In short, wouldn’t a cheaper, shorter runway do the job — still lifting annual capacity by about 65 million passengers to 150 million? Well, there are drawbacks. It would require demolishing more homes: an issue squirrelled away in Arora’s 193-page report. It reckons there’d be a net 135 more than the 752 of Heathrow’s plan, with Sipson village the main casualty — even if local residents think both their figures will be far higher. Heathrow also says a shorter third runway will cut operational flexibility, so increasing noise as it will allow fewer periods of downtime for the locals: a claim Arora calls “complete nonsense”.
It’s nice of him, too, to provide another option, while emphasising that his scheme has “got nothing to do with enhancing land values” — a jibe from critics, given his group’s existing ownership of land and assets around Heathrow.
Still, even if his plan may make more sense than Heathrow’s own, it’s still crazily complex and pricey: more than twice the airport’s £21 billion regulatory value, so implying a doubling of airport charges. And particularly when, for £8 billion, you could add capacity for 100 million passengers at Gatwick, Stansted, Luton, London City and Manchester, with far less hassle.
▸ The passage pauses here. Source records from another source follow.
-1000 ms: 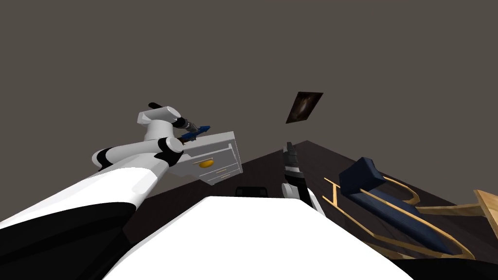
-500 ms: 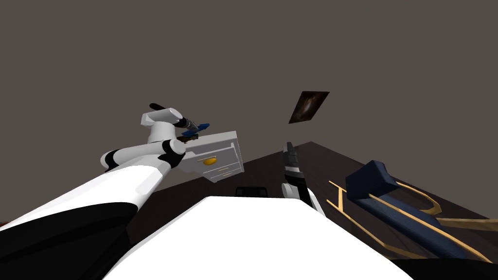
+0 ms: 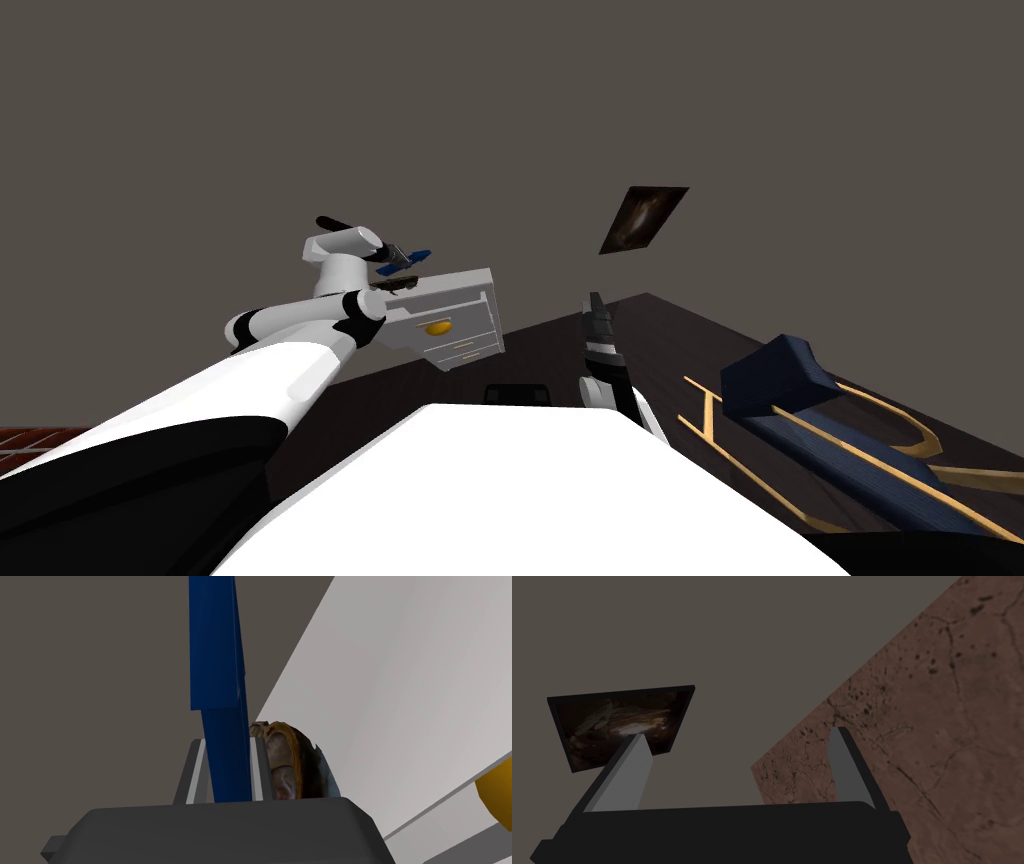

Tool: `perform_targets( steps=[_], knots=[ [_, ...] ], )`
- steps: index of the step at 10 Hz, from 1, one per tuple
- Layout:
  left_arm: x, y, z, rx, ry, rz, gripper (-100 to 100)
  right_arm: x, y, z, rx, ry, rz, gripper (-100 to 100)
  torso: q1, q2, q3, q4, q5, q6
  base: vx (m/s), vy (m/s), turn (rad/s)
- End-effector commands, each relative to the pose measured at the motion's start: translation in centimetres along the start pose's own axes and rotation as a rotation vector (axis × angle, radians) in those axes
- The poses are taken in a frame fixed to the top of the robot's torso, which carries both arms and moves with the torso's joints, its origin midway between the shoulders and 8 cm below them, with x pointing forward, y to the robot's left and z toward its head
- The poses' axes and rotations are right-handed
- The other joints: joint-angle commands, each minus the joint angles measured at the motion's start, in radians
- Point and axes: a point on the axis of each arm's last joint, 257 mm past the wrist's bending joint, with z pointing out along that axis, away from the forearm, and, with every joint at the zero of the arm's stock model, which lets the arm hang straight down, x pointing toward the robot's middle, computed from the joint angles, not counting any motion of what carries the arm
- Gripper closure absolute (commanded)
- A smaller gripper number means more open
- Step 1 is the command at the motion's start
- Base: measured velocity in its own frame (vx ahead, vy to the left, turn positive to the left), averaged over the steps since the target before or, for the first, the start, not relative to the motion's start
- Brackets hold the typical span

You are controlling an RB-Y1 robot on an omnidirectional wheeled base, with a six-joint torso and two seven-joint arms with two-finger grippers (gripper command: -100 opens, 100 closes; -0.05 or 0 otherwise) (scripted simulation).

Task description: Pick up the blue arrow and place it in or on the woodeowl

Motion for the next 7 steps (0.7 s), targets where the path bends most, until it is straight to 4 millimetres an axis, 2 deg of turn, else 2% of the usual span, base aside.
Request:
perform_targets(
  steps=[1, 7],
  knots=[
    [0.5, -0.6, 0.1, 0.035, 0.010, 0.004, 100, 0.0, 0.0, 0.0, 0.000, 0.000, 0.000, 0, 0.000, 0.000, 0.000, 0.000, 0.000, 0.000, -0.027, 0.038, 0.042],
    [2.7, -1.6, 1.1, 0.153, 0.054, 0.030, 100, 0.0, 0.0, 0.0, 0.000, 0.000, 0.000, 0, 0.000, 0.000, 0.000, 0.000, -0.001, 0.001, -0.030, 0.055, 0.035]
  ],
)
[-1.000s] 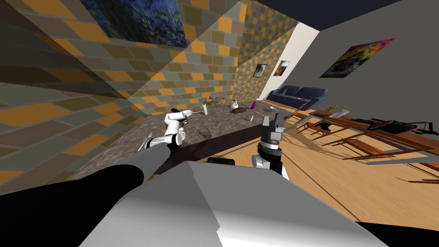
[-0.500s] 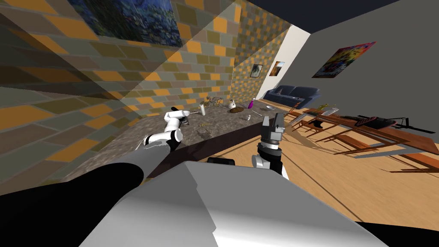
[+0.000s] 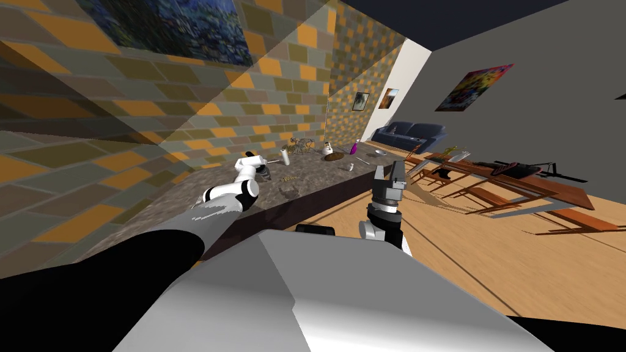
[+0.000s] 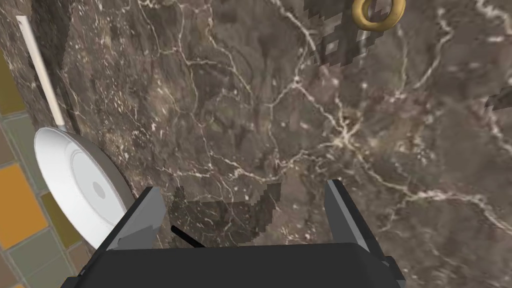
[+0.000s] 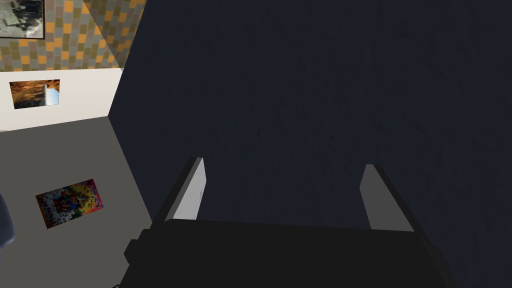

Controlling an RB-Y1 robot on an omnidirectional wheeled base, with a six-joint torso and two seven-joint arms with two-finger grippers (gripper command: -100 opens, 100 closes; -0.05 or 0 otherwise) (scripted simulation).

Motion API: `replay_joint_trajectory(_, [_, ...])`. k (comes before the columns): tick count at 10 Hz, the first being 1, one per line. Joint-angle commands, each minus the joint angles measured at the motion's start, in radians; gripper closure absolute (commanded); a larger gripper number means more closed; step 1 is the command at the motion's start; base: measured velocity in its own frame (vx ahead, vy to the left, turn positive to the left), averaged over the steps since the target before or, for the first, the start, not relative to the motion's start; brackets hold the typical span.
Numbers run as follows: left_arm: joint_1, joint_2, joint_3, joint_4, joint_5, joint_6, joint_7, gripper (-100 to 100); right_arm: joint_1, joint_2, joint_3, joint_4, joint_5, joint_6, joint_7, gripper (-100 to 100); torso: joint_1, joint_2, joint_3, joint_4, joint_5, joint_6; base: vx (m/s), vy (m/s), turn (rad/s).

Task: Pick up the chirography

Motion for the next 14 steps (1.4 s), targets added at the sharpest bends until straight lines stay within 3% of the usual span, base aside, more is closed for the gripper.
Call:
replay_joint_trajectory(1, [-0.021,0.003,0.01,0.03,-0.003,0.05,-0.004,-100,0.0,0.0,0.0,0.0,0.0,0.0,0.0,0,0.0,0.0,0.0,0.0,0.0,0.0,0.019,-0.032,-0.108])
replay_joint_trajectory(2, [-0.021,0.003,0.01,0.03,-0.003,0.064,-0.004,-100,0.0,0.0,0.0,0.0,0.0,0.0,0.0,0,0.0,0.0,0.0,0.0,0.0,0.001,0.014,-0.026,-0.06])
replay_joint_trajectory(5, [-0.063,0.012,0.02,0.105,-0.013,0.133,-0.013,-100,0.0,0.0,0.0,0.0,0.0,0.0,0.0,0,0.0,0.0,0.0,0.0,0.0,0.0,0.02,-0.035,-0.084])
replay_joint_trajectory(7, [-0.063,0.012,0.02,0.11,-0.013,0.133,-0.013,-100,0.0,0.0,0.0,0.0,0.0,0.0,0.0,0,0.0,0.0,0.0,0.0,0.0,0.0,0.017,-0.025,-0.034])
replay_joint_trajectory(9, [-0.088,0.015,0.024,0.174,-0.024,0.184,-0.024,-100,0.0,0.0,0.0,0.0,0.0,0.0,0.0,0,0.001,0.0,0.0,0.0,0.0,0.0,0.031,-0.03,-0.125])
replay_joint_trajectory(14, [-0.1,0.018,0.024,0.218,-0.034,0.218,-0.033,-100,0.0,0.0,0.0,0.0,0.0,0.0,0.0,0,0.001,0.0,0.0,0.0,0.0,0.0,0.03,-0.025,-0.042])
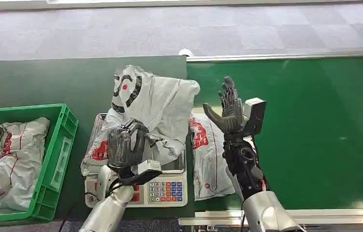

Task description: Moved the parcel from conveyor to table for the left to box.

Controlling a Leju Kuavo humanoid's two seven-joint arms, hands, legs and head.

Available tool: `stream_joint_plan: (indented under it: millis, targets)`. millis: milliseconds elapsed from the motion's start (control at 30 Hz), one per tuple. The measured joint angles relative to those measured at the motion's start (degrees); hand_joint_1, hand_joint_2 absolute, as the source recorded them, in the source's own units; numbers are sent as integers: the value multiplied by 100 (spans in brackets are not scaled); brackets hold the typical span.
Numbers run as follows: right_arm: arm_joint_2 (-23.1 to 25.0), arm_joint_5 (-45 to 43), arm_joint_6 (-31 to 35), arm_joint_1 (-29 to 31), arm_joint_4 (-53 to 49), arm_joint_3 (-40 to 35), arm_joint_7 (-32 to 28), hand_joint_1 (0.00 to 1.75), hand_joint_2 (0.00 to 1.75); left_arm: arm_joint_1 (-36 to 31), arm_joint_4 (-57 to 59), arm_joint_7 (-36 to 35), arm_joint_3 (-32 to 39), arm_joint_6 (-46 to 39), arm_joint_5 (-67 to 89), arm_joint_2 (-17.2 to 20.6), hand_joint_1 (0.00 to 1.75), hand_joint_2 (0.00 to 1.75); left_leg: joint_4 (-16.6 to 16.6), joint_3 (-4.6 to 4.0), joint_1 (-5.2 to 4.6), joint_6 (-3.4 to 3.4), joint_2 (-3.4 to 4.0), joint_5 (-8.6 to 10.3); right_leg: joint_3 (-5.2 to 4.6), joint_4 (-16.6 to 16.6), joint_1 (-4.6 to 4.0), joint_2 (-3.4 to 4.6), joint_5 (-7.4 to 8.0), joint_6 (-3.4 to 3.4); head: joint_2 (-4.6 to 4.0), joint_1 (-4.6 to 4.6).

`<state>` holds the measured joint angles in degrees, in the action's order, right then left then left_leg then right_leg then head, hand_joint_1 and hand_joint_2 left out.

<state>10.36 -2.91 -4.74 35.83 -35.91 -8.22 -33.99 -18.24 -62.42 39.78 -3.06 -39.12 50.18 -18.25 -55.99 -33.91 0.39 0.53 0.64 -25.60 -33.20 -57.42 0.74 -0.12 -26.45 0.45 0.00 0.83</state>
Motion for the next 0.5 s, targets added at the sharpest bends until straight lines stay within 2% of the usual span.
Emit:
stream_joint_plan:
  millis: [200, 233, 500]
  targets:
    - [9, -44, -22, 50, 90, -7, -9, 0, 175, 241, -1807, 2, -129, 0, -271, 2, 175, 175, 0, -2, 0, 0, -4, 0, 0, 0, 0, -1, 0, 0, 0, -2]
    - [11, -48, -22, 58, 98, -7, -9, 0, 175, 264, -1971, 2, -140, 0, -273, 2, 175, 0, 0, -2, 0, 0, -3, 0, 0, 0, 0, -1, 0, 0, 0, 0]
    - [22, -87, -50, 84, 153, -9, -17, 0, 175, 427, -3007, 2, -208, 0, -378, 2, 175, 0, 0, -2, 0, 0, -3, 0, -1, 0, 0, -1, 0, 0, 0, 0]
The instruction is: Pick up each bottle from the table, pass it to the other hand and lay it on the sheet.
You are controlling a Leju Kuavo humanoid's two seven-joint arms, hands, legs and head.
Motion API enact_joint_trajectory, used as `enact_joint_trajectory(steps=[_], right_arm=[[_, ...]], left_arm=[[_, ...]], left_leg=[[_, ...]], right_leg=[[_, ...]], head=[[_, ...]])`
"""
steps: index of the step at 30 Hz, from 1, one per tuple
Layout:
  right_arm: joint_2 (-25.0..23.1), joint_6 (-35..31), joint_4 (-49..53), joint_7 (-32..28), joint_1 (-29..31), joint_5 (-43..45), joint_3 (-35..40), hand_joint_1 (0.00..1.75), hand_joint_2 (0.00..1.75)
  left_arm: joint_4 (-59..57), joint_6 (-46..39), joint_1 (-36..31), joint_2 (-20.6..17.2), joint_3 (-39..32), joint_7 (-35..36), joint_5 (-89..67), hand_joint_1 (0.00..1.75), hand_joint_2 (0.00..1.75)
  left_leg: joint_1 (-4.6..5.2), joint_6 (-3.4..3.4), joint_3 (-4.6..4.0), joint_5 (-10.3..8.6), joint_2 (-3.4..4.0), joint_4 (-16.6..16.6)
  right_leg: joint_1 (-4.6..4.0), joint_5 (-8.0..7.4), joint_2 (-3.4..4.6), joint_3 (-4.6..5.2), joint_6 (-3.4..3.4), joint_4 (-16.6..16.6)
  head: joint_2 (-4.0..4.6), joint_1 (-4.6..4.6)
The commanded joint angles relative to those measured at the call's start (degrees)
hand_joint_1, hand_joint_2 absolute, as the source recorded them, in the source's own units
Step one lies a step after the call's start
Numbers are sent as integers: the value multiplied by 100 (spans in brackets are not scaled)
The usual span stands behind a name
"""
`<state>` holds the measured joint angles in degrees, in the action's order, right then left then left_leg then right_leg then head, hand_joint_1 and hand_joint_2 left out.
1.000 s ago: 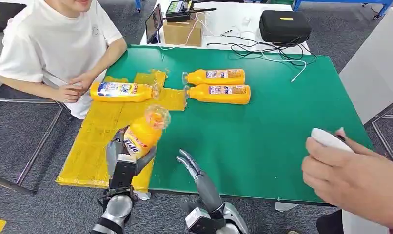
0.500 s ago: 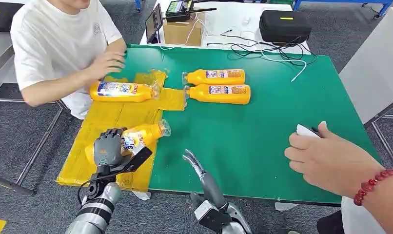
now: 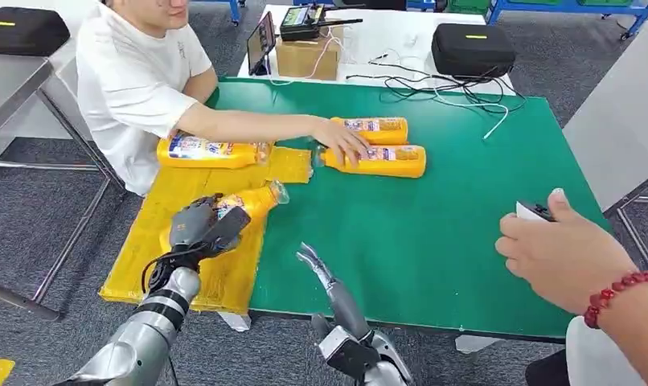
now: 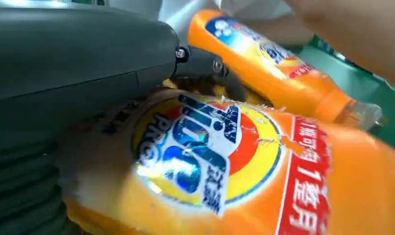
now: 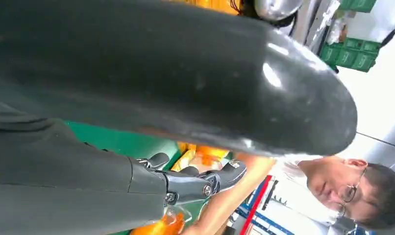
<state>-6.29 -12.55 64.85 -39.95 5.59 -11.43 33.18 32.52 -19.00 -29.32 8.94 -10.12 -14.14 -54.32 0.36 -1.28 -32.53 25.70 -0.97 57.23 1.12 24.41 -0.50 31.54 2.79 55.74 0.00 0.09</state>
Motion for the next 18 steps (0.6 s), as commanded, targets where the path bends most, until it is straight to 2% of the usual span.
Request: enact_joint_trajectory(steps=[1, 3, 8, 18], right_arm=[[49, 108, -333, -5, 122, 14, -298, 0, 0], [48, 93, -352, -5, 147, -1, -279, 0, 0], [54, 28, -302, -5, 118, 41, -270, 0, 0], [79, -15, -307, -5, 99, 35, -256, 0, 0]], left_arm=[[-536, 962, 134, -40, 383, -14, 702, 0, 0], [-469, 1214, 175, -80, 585, -83, 859, 0, 0], [-235, 1409, 312, -42, 833, -275, 1314, 0, 0], [42, 1398, 402, -3, 910, -453, 1685, 0, 0]], left_leg=[[-1, 6, 13, 0, 16, -9], [-3, 8, 8, 2, 39, -7], [-1, 8, 11, -2, 9, -8], [-2, 9, 15, -3, 6, -7]], right_leg=[[-2, -5, 13, -9, -8, -10], [-4, -11, 29, 0, -8, -8], [-1, -7, 8, -11, -9, -10], [-3, -9, 5, -15, -11, -10]], head=[[0, -2], [0, 0], [-2, -2], [0, 0]])
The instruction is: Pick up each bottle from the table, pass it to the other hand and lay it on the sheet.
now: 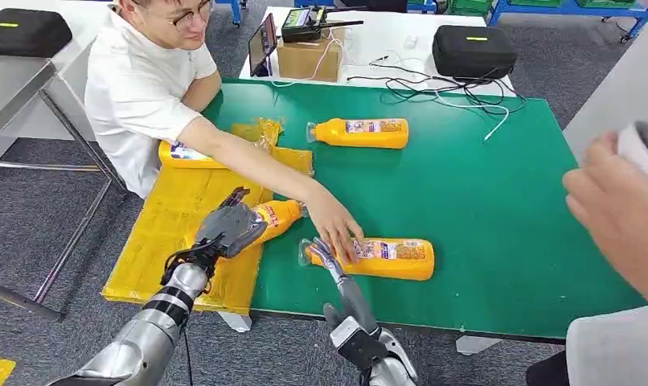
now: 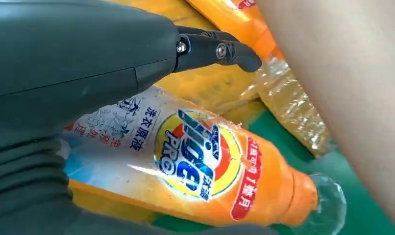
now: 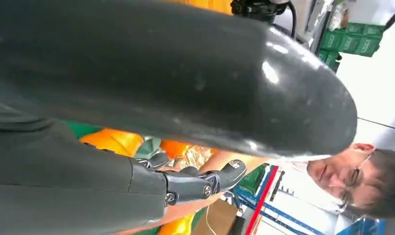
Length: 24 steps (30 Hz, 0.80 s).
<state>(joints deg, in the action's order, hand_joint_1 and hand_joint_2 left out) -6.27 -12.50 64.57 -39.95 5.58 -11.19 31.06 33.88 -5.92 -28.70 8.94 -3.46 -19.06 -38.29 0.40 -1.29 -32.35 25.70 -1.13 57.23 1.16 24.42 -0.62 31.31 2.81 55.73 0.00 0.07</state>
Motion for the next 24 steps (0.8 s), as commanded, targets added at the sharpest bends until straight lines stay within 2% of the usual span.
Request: enact_joint_trajectory(steps=[1, 4, 6, 8, 10, 11, 12, 13, 14, 16, 18, 19, 20, 22, 23, 24], right_arm=[[77, -20, -279, -5, 100, 10, -44, 0, 0], [77, -20, -279, -5, 100, 10, -44, 0, 0], [113, -87, -216, -5, 58, -15, -7, 0, 0], [308, -452, 166, -5, 17, -99, 294, 0, 0], [419, -814, 359, -5, 12, -159, 467, 0, 0], [325, -286, 757, -5, -144, 474, 253, 0, 175], [291, 96, 1131, -5, -259, 478, 208, 0, 175], [344, 53, 1365, -5, -279, 208, 315, 0, 175], [557, -155, 1873, -5, -256, -214, 638, 0, 175], [659, -176, 2202, -5, -247, -443, 685, 0, 175], [665, -337, 2125, 125, -221, -1149, 445, 0, 175], [694, -378, 2030, 356, -200, -1402, 314, 0, 0], [851, -910, 1778, 698, -72, -2429, 268, 0, 175], [992, -1272, 1403, 1199, 35, -3013, 13, 0, 175], [1050, -1335, 1268, 1169, 78, -3072, -80, 0, 175], [1191, -1595, 1051, 1654, 169, -3891, -131, 0, 175]], left_arm=[[-93, 90, 341, -3, 243, 38, 82, 0, 0], [-93, 90, 341, -3, 243, 38, 82, 0, 0], [309, -194, 461, 85, 227, -315, 510, 0, 0], [1380, -573, 795, 85, 587, -989, 1035, 0, 0], [2211, -815, 1016, 127, 666, -1043, 1607, 0, 0], [3246, -929, 1388, 125, 703, -1115, 2455, 0, 0], [3879, -1200, 1644, 33, 832, -1117, 2823, 0, 0], [4188, -1249, 1759, -25, 901, -1061, 3073, 0, 0], [4662, -1307, 1898, -107, 959, -1005, 3392, 0, 175], [4969, -1690, 1973, -119, 950, -1155, 3430, 0, 175], [5384, -1185, 2145, 61, 750, -982, 4731, 0, 175], [5603, -1089, 2265, 176, 642, -925, 5201, 0, 175], [5908, -1243, 2480, 205, 638, -1014, 5221, 0, 175], [6271, -1144, 2798, 251, 624, -839, 5535, 0, 175], [6392, -1107, 2930, 242, 637, -830, 5570, 0, 175], [6493, -1088, 3034, 249, 645, -872, 5543, 0, 175]], left_leg=[[-2, 6, 3, -1, 15, -6], [-3, 6, 4, 0, 15, -6], [-3, 7, 1, -1, 17, -7], [-4, 7, -5, -1, 15, -4], [-9, 9, -17, 1, 22, 2], [-5, 5, -18, 3, 19, 6], [-10, 6, -34, 6, 23, 16], [-13, 9, -49, 11, 31, 23], [-9, 5, -63, 6, 39, 18], [-15, 9, -78, 21, 76, 29], [-15, 9, -76, 21, 88, 23], [-16, 11, -72, 23, 84, 20], [-10, 2, -96, 6, 62, 14], [-10, 1, -82, 9, 75, 6], [-13, 2, -75, 14, 85, 7], [-11, 2, -81, 9, 87, 4]], right_leg=[[-3, -5, 12, 2, -8, -6], [-3, -4, 12, 0, -8, -7], [-4, -6, 13, 3, -10, -8], [-5, -6, 11, 7, -9, -7], [-10, -7, 17, 21, -12, -4], [-6, -3, 11, 21, -7, 1], [-11, -2, 14, 38, -8, 8], [-14, -1, 19, 50, -12, 10], [-10, -5, 25, 71, -6, 11], [-17, -8, 53, 94, -17, 20], [-16, -9, 55, 95, -23, 17], [-18, -6, 51, 92, -24, 14], [-13, -16, 35, 110, -14, 9], [-13, -18, 49, 101, -12, -3], [-16, -18, 58, 95, -13, -5], [-13, -22, 60, 100, -11, -5]], head=[[0, 0], [0, 2], [-2, 2], [0, 0], [0, 2], [0, 0], [0, 0], [0, 0], [0, -2], [0, -2], [-2, 2], [0, 2], [0, 0], [0, 2], [0, 0], [0, 0]])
Isn’t it a bit odd, too, that all the debate is over a third runway before Heathrow’s even been allowed to maximise the two it’s got: the result of it being capped at 480,000 flights a year. Maybe Rachel Reeves hasn’t noticed but raising that would be a far quicker and cheaper way to put some growth on the UK’s runway.
Stamp collection
What a surprise. No sooner is there a Czech in the post than things start looking up for International Distribution Services, the snappily-named owner of Royal Mail (report, Business).
The group has just delivered its first full-year figures since Daniel Kretinsky completed his £3.6 billion takeover at the end of April. And guess what? Profits are up from £114 million to £429 million pre-tax, with even Royal Mail making a sort of profit for the first time in three years: an adjusted operating one of £12 million. Even better, Kretinsky had nothing to do with it. The figures are up to only March 31.
So far, Kretinsky is bringing more harmonious industrial relations, more postal lockers and the promise of extra investment. But his purchase was also nicely timed for two things: the fruits of the turnaround under Martin Seidenberg, who’s still chief executive; and a gift from Ofcom of as much as “£425 million” a year, on its own maths, after it allowed fewer second-class letter deliveries. Put that on five times earnings and that’s up to £2.1 billion extra for Kretinsky. Already, the plc board, under chairman Keith Williams, looks to have sold up for a second-class price.
Budget back-up
Two views on the PM’s exciting deckchairs-Titantic routine. Either it’s odd he’s so keen to bring the Treasury chief secretary Darren Jones to No 10, given the part he’s played in some of Rachel Reeves’s famously backfiring decisions, or he’s actually lining him up to replace her.